- Born: 1 July 1927 England
- Died: 15 July 1997 (aged 70) England
- Scientific career
- Fields: Palaeontology

= Alan J. Charig =

British palaeontologist

Alan Jack Charig (1 July 1927 – 15 July 1997) was an English palaeontologist and writer who popularised his subject on television and in books at the start of the wave of interest in dinosaurs in the 1970s.

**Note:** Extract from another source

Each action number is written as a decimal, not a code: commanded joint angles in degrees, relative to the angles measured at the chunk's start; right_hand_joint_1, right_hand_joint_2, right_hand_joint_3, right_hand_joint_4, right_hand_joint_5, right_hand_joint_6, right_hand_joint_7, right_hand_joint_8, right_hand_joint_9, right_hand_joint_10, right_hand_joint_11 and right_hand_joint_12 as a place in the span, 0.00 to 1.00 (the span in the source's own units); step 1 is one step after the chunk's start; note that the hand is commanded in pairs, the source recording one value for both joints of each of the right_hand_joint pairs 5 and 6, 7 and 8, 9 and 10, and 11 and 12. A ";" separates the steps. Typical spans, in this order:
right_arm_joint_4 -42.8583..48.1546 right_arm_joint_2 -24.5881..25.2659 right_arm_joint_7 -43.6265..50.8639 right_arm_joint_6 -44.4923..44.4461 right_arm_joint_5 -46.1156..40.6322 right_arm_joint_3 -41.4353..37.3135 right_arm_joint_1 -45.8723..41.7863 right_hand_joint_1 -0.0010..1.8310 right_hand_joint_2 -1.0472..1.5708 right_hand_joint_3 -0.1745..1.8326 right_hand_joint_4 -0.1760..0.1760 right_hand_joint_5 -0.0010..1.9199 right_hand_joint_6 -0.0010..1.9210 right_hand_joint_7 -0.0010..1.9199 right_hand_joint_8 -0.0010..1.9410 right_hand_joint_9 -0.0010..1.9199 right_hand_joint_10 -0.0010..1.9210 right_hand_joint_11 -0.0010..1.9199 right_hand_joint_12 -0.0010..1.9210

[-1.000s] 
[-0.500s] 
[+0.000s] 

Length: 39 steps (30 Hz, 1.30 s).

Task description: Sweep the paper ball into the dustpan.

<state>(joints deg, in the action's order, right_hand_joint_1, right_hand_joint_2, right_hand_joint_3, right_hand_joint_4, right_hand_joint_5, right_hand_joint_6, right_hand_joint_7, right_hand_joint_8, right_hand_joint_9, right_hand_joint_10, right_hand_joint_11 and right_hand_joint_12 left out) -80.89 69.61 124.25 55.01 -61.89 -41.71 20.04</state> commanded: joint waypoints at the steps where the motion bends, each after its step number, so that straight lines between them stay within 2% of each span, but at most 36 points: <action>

Charig was, though, first and foremost a research scientist in the Department of Palaeontology at the Natural History Museum, London. There he worked on dinosaurs and their immediate Triassic ancestors, but also studied creatures as varied as limbless amphisbaenians (worm-lizards) and a Fijian gastropod, Thatcheria.

== Biography ==

Charig was educated at The Haberdashers' Aske's Boys' School, an independent school (at that time in Hampstead), and Emmanuel College, Cambridge. His university education was interrupted by National Service in the Royal Armoured Corps, first as a tank driver and, after volunteering for an Inter-Services Russian language course at Cambridge, as a Russian interpreter in Germany, from 1946 to 1948.

On graduating in Zoology in 1951, Charig took a doctorate at Cambridge, supervised by the late Francis Rex Parrington. His subject was Triassic archosaurs of Tanganyika.

After a short spell as lecturer in Zoology in the Gold Coast (now Ghana), in 1957 Charig took up a post in Invertebrate palaeontology at the Natural History Museum. He remained at the museum for the rest of his career, becoming Curator of Fossil Reptiles and Birds in 1961, and Principal Scientific Officer in 1964.

Life at the museum suited Charig well. He enjoyed meeting the public, especially children, and was an entertaining lecturer. He was known to write detailed letters in response to written questions and ideas from member of the public, again particularly children.

He wrote and presented a 10-part series on vertebrate palaeontology, Before the Ark (1973) on BBC television, and wrote the accompanying book. His second semi-popular book, A New Look at the Dinosaurs (1979), had an even greater impact and was translated into several languages.

Charig also planned exhibitions, notably in the museum's Fossil Mammal Gallery between 1970 and 1988. He retained his fluency in Russian from his Army days and gave classes in conversational Russian for his colleagues.

Despite long periods of poor health, Charig made many original scholarly contributions to dinosaur science, including an hypothesis to explain the unusual pelvic structure in plant-eating dinosaurs, which he referred to informally as "the femur-knocking-on-the-pubis problem".

In the mid-1980s, he found himself defending the museum's most famous fossil, the earliest known bird, Archaeopteryx, the authenticity of which was challenged by Sir Fred Hoyle. Charig responded with a characteristically robust refutation.

Charig loved travel; he climbed mountains in Peru and visited Timbuktu in a Morris Minor. He led museum expeditions to Zambia and Tanzania in 1963, to Lesotho in 1966 (discovering the oldest articulated fossil mammal skeleton in Early Jurassic rocks), and in 1978 to the Early Cretaceous of Queensland (turning up one of the earliest herrings).

A British Council scheme afforded a privileged visit to China, in 1979. It proved the forerunner of a joint field expedition to Sichuan in 1982 by the museum and the Institute of Vertebrate Palaeontology and Palaeoanthropology, Beijing.

A brick-pit near Ockley, in Surrey, England – provided Charig with one of the most notable research project of his career. He excavated Baryonyx walkeri, a fish-eating dinosaur from the Early Cretaceous Period.

After his retirement in 1987, Charig continued his research work at the Natural History Museum. At this period he also took up a two-month research fellowship awarded by the Japan Society for the Promotion of Science. In 1995, he went on an arduous tour of fossil sites throughout Argentina.

His final scientific publication, a monograph on the Surrey dinosaur Baryonyx, of which he was the senior author, was published at the end of June 1997. At the time of his death, two weeks later, Charig was working on several long-standing projects, notably the description of one of the earliest plant-eating dinosaurs, Scelidosaurus, from Dorset, England. A modern description of this genus only materialised in 2020.